Q: What should we learn from problems Theranos is having?
It’s hard to know what the real issues are — if any.
But at a more meta-level:
- Private unicorns should expect real scrutiny. It “feels” like being a private unicorn (worth >= $1 billion) is the best of all worlds. You get the capital of an IPO (including, often, secondary liquidity for founders and employees), without the burdens of being public. Turns out, it’s not exactly that simple. And I think it’s fair the WSJ is going to take a hard look at private Unicorns in general.
- We all hack stuff. But it catches up to you. I’m no Theranos expert, but the fact the majority of tests aren’t run on their own machines is clearly a “hack”. Look, everything is a hack. I’m sure there are pieces of Facebook that still run on crappy PHP code from 2005. I’m sure huge pieces of the Salesforce code base are still a hack. But … this stuff catches up with you.
- The power of a narrative. Everyone wanted to believe in Theranos. Cool idea. Charismatic CEO. Seemingly easy-to-understand ROI and value proposition. Protect your narrative fiercely. When it’s gone, or broken … recruiting, capital, and so much more becomes that much harder.
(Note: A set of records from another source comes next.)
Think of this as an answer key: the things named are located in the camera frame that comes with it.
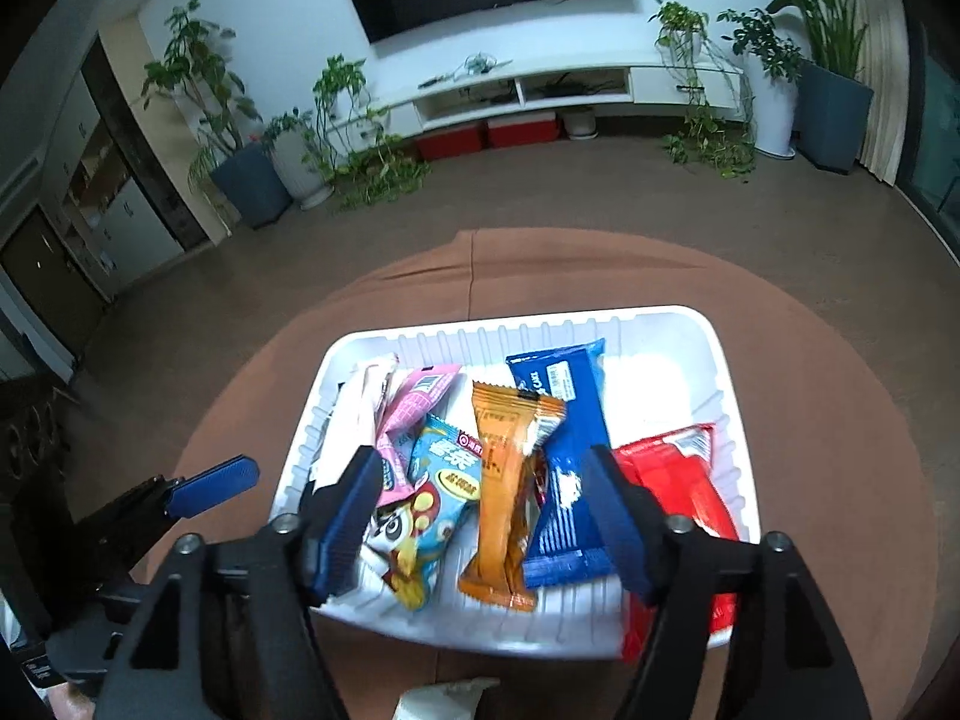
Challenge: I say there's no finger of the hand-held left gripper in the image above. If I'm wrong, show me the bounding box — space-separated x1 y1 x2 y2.
71 454 262 580

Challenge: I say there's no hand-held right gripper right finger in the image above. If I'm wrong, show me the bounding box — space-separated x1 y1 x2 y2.
581 445 872 720

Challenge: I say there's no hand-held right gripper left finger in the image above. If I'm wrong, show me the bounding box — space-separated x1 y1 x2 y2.
94 446 385 720

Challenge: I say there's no light blue cartoon snack packet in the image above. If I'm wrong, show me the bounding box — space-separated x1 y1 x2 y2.
364 412 485 611

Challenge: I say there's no orange snack packet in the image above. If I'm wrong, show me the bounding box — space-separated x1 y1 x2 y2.
457 381 567 612

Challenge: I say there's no pink snack packet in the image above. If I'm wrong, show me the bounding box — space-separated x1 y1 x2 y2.
373 362 464 507

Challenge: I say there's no white plastic tray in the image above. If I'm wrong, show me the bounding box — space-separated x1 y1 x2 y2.
272 304 766 662

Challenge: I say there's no white and dark snack packet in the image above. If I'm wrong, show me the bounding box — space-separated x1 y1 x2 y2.
313 355 400 492

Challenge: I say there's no dark blue plant pot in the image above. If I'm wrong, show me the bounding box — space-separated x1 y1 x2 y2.
793 62 876 175
208 144 295 231

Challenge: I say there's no round white plant pot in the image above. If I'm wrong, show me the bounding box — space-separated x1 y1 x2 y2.
268 127 336 211

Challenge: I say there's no trailing green plant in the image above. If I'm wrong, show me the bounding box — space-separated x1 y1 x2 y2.
328 133 434 212

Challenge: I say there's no bushy plant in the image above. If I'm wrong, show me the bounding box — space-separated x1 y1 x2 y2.
262 54 391 181

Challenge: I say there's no red storage box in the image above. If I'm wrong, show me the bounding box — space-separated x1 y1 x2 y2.
415 124 486 161
486 111 561 149

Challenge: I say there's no tall thin leafy plant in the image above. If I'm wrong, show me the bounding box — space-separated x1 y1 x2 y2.
141 0 263 196

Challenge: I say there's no tall white plant pot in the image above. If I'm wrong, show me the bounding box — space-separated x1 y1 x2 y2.
752 77 801 160

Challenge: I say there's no hanging vine plant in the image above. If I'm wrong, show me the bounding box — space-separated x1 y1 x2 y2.
647 0 757 179

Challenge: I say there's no white TV cabinet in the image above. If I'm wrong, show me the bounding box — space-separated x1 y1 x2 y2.
330 62 745 142

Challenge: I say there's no glass door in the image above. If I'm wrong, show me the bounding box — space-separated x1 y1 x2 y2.
906 34 960 248

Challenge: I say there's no small leafy plant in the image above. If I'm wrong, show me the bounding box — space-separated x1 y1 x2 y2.
716 7 805 83

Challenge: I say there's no beige curtain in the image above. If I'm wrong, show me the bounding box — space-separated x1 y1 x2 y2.
853 0 914 190

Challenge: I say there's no tall plant by curtain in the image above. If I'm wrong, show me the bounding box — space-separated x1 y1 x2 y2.
748 0 871 80

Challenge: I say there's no wooden wall cabinet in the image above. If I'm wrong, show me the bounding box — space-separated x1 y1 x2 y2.
0 30 212 365
- Maybe, not everything can start in a dorm room. Maybe the dorm room narrative doesn’t work as well in biotech / medical devices / etc. I don’t know. But in the first start-up I co-founded, I built implantable batteries from nanomaterials created on industrial CO2 lasers. What I learned from that is hard science innovation happens with youth, certainly. But it does take a lot more experience than learning Rails at 12 and writing your first app at 13.